For loops can be useful for conceptualizing and executing tasks to repeat. If not constructed carefully, however, they can be very slow to execute compared to the preferred used of the apply family of functions. Nonetheless, there are a handful of elements you can include in your for loop construction to optimize the loop. In many cases, good construction of the for loop will yield computational efficiency very close to that of an apply function.

A 'properly constructed' for loop builds on the core structure and includes a statement declaring the object that will capture each iteration of the loop. This object should have both a class and a length declared.
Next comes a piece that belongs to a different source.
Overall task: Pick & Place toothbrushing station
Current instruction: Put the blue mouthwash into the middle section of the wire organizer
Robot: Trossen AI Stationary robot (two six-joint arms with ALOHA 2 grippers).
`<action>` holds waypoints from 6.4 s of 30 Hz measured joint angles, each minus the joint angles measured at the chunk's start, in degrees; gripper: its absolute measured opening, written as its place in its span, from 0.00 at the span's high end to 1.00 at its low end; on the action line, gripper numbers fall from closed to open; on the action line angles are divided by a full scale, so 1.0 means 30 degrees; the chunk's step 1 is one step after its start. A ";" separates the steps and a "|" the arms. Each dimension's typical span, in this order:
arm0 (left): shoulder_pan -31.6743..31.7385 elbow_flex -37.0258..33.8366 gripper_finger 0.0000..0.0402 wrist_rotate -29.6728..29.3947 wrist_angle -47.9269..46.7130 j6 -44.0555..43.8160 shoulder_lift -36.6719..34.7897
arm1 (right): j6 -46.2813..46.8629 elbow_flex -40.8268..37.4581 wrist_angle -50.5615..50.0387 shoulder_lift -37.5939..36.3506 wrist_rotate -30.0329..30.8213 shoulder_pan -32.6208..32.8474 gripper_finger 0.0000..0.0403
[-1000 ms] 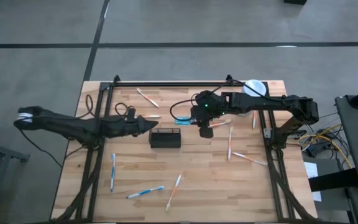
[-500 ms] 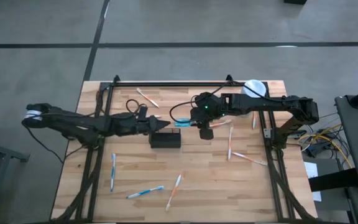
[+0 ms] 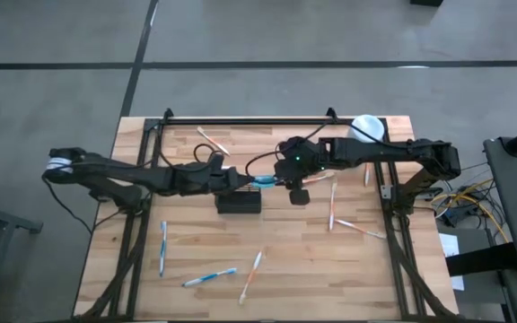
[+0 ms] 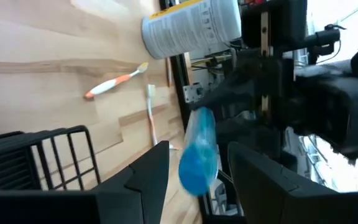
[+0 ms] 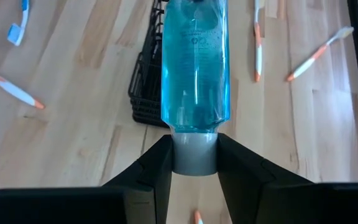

[output] <- [vector_of_length]
for ([index] in [length_safe_domain]){
  [output][index] <- [body]
}

To illustrate, let us write a loop to square each value in a numeric vector (this is a trivial example for illustration only. The 'correct' way of completing this task would be x_squared <- x^2).

x <- 1:100
x_squared <- vector("numeric", length = length(x))
for (i in seq_along(x)){
  x_squared[i] <- x[i]^2
}

Again, notice that we first declared a receptacle for the output x_squared, and gave it the class "numeric" with the same length as x. Additionally, we declared a "length safe domain" using the seq_along function. seq_along generates a vector of indices for an object that is suited for use in for loops. While it seems intuitive to use for (i in 1:length(x)), if x has 0 length, the loop will attempt to iterate over the domain of 1:0, resulting in an error (the 0th index is undefined in R).

Receptacle objects and length safe domains are handled internally by the apply family of functions and users are encouraged to adopt the apply approach in place of for loops as much as possible. However, if properly constructed, a for loop may occasionally provide greater code clarity with minimal loss of efficiency.

# Vectorizing For Loops

For loops can often be a useful tool in conceptualizing the tasks that need to be completed within each iteration. When the loop is completely developed and conceptualized, there may be advantages to turning the loop into a function.

In this example, we will develop a for loop to calculate the mean of each column in the mtcars dataset (again, a trivial example as it could be accomplished via the colMeans function).

column_mean_loop <- vector("numeric", length(mtcars))
for (k in seq_along(mtcars)){
  column_mean_loop[k] <- mean(mtcars[[k]])
}

The for loop can be converted to an apply function by rewriting the body of the loop as a function.

col_mean_fn <- function(x) mean(x)
column_mean_apply <- vapply(mtcars, col_mean_fn, numeric(1))

And to compare the results:

identical(column_mean_loop, 
          unname(column_mean_apply)) #* vapply added names to the elements
                                     #* remove them for comparison

The advantages of the vectorized form is that we were able to eliminate a few lines of code. The mechanics of determining the length and type of the output object and iterating over a length safe domain are handled for us by the apply function. Additionally, the apply function is a little bit faster than the loop. The difference of speed is often negligible in human terms depending on the number of iterations and the complexity of the body.